Ready to Rumble

Two renowned attorneys from opposite sides of the courtroom talk about their big perspectives on big insurance lawsuits.

By Maureen Latimer

Robert Horst is a founding partner at Nelson Levine de Luca & Horst where he represents insurers in coverage disputes, bad faith litigation, class action defense and the investigation of suspected fraud and has tried multiple matters to verdict. He is the co-author of the book Extra-Contractual Litigation Against Insurers and serves as general counsel to the International Association of Special Investigative Units. He is a graduate of Villanova's School of Law. www.nldhlaw.com

Joseph Cammarata is a trial attorney and partner at Chaikin, Sherman, Cammarata and Siegel in Washington, D.C., concentrating on serious personal injury, brain injury, wrongful death and medical malpractice. He litigates against insurers and governmental entities and has distinguished himself by winning a unanimous decision from the U.S. Supreme Court, permitting his client's case against a sitting president, Bill Clinton, to move forward, thereby denying the president the immunity he sought. He received the Department of Justice's Outstanding Attorney Award of 1989, co-founded the Brain Injury Association of D.C., serves on the Board of Governors of the Trial Lawyers' Association of Metropolitan Washington, D.C., and has chaired multiple philanthropic and civic boards. He graduated from St. John's University School of Law, holds a master's of law in taxation from Georgetown and is a certified public accountant. www.chaikinandsherman.com

Editor’s note: Robert Horst and Joseph Cammarata answer questions from Claims Advisor’s managing editor. If you have follow-up questions or comments, we invite you to e-mail them to editor@claimsadvisor.com or comment on Facebook.
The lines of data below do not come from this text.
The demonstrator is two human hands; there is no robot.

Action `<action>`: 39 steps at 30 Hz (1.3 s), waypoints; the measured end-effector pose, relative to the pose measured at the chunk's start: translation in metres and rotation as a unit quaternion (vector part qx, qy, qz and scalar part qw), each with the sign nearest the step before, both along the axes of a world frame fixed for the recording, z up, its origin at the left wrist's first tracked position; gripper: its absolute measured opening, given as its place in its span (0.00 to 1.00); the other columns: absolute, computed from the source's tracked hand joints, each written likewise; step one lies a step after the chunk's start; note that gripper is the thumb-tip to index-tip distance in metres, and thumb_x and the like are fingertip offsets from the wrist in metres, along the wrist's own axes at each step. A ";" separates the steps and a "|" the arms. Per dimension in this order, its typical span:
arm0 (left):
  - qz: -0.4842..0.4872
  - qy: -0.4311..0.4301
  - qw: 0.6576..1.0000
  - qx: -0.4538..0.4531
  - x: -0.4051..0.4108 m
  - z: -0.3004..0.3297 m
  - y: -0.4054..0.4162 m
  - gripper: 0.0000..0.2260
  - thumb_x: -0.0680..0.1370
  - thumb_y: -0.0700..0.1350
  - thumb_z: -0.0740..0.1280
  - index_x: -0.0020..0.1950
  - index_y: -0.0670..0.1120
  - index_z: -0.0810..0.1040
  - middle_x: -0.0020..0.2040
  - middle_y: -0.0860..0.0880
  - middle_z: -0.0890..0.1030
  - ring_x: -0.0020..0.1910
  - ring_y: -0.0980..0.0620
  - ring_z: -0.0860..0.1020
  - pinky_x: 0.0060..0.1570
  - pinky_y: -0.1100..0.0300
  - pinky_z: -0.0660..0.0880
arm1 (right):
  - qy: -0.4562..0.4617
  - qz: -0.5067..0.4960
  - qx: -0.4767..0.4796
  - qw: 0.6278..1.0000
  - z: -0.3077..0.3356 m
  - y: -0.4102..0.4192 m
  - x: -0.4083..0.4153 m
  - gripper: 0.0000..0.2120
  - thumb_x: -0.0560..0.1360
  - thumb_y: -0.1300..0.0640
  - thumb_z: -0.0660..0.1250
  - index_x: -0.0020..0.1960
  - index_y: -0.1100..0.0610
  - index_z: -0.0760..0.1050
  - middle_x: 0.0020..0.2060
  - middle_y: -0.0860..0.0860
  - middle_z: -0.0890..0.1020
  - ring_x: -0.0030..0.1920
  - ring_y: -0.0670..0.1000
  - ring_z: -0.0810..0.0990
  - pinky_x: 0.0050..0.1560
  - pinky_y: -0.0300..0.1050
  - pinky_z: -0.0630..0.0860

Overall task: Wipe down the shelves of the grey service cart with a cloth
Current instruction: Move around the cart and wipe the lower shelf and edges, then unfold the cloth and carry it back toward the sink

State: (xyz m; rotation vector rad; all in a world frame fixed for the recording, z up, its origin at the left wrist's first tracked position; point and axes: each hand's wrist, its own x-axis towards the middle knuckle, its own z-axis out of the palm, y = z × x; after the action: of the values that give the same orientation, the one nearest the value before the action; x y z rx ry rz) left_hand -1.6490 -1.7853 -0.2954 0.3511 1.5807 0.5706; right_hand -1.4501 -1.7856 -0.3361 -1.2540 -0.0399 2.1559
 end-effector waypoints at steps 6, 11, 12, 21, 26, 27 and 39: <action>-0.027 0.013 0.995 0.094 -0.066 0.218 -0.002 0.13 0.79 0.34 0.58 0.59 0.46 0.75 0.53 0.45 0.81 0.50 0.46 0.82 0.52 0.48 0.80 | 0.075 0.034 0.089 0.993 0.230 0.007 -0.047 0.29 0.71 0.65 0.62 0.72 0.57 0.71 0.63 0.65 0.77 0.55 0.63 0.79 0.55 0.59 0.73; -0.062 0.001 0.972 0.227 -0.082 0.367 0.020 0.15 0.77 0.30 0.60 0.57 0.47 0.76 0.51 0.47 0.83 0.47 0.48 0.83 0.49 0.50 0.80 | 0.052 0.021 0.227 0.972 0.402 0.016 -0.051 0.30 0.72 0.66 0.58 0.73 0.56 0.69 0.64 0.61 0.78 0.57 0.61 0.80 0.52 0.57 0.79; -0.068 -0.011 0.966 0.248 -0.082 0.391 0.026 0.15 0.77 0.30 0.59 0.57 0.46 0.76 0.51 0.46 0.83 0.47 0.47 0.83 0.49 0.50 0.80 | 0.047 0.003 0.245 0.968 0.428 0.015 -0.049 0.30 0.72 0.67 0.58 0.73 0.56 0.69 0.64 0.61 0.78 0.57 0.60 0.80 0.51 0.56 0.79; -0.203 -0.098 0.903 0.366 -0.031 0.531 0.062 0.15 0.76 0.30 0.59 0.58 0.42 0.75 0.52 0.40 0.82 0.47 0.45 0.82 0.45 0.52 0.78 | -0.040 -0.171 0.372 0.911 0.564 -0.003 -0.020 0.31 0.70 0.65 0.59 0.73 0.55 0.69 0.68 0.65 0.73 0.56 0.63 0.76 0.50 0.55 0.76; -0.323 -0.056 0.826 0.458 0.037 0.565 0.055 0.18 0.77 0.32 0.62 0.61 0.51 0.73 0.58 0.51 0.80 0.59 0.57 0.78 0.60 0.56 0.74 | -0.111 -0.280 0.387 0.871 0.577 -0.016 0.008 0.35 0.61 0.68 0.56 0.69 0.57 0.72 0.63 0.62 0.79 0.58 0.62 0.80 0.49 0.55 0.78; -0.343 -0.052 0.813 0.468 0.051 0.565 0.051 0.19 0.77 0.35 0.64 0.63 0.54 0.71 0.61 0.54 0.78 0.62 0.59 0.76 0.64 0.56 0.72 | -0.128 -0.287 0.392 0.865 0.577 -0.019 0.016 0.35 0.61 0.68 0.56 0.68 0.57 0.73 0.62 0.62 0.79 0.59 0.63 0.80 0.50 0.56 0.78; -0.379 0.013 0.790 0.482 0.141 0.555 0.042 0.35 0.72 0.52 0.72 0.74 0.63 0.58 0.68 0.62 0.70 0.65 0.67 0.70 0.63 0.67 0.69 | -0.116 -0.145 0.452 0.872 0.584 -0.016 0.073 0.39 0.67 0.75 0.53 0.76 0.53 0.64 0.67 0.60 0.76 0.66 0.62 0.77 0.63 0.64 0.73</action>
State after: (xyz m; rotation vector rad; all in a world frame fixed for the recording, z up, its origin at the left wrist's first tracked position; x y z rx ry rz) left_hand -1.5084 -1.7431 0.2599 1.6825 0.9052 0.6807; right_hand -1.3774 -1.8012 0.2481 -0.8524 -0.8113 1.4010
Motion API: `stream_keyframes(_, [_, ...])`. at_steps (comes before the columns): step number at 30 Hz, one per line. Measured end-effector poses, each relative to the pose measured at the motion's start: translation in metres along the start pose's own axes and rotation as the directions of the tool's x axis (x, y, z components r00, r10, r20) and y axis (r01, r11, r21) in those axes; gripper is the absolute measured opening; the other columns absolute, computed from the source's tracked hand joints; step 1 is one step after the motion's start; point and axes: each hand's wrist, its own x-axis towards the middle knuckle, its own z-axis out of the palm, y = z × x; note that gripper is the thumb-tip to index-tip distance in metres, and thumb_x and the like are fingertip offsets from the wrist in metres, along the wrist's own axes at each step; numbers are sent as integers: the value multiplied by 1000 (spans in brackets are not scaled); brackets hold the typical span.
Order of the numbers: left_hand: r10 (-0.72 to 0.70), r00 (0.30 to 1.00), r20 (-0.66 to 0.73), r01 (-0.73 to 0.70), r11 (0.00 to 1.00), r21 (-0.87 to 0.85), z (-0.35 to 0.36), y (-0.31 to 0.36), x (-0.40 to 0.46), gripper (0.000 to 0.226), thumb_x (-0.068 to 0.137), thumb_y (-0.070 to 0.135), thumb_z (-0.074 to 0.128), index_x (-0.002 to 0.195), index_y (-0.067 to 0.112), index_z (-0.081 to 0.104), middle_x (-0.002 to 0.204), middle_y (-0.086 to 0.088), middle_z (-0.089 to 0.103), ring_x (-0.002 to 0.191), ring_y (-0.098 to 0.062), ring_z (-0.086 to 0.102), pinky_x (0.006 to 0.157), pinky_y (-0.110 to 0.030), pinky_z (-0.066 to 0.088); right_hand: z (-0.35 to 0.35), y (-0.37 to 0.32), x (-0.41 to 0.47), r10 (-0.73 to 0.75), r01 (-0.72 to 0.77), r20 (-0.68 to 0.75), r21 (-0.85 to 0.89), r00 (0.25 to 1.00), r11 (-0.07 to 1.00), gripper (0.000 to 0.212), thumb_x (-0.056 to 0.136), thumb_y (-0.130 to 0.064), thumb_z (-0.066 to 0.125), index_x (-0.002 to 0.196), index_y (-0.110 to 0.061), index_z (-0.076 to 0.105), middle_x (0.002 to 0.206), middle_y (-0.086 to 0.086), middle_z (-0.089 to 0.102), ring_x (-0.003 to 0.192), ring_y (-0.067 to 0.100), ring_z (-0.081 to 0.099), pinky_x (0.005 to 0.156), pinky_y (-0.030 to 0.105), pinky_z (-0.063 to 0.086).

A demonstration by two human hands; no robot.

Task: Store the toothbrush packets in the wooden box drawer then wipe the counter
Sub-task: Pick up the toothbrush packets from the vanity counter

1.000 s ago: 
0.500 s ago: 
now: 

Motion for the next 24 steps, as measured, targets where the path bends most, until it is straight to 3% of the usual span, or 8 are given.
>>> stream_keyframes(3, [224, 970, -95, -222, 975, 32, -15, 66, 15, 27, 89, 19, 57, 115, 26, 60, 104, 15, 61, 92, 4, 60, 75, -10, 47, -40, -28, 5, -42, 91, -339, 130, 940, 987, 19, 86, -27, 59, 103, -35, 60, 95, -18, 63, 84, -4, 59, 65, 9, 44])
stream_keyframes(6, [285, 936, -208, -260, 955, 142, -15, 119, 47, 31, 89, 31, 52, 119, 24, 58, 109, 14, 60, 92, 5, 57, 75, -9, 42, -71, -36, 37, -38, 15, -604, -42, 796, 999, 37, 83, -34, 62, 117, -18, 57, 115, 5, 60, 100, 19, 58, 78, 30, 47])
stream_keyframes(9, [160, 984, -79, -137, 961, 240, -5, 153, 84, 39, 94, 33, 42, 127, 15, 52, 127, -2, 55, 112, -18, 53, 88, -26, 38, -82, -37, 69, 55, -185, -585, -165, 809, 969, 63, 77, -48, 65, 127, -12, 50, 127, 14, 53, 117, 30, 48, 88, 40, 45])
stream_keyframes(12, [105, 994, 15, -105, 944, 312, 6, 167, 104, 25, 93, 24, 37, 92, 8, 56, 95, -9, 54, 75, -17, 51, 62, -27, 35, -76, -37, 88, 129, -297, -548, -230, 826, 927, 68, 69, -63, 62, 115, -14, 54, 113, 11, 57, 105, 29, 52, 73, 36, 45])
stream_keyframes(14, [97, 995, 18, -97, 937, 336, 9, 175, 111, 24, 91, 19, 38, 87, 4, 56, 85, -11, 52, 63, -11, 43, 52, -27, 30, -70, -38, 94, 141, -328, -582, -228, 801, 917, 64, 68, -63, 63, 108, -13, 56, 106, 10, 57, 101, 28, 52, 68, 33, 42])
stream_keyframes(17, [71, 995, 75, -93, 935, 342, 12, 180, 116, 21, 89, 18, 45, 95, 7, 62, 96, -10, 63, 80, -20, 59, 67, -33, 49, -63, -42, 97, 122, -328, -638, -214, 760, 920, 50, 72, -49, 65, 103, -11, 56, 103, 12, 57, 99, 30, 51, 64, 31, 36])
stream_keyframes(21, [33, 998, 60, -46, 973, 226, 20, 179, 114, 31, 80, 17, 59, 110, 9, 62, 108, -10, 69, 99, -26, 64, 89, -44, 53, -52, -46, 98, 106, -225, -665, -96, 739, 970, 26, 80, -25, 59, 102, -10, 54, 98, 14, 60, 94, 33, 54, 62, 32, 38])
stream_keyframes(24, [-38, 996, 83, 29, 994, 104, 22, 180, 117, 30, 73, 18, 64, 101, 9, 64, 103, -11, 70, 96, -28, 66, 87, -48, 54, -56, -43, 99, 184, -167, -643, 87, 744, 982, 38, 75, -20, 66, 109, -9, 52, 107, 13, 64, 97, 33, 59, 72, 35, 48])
CLAIMS ADVISOR: Both of you have had some big-money lawsuits over the years. Let's start by talking about each of your perspectives. Bob, you regularly represent the insurer in claims lawsuits, right?

ROBERT HORST: That's right. My practice is focused on the representation of insurers. Those cases usually involve coverage disputes, class action cases, and allegations of insurer "bad faith." One of the interesting things about my practice, I believe, is the focus on insurers. I really enjoy it. In terms of my perspective though, I learned a lot in the first seven years of my career when I worked in a plaintiff's practice in Philadelphia. Fresh out of law school, I represented plaintiffs in cases of varying size and complexity. But I learned to deal with clients that had only one case to worry about. It was incredibly valuable to me as a lawyer and a person. It opened my mind to the importance of that one case.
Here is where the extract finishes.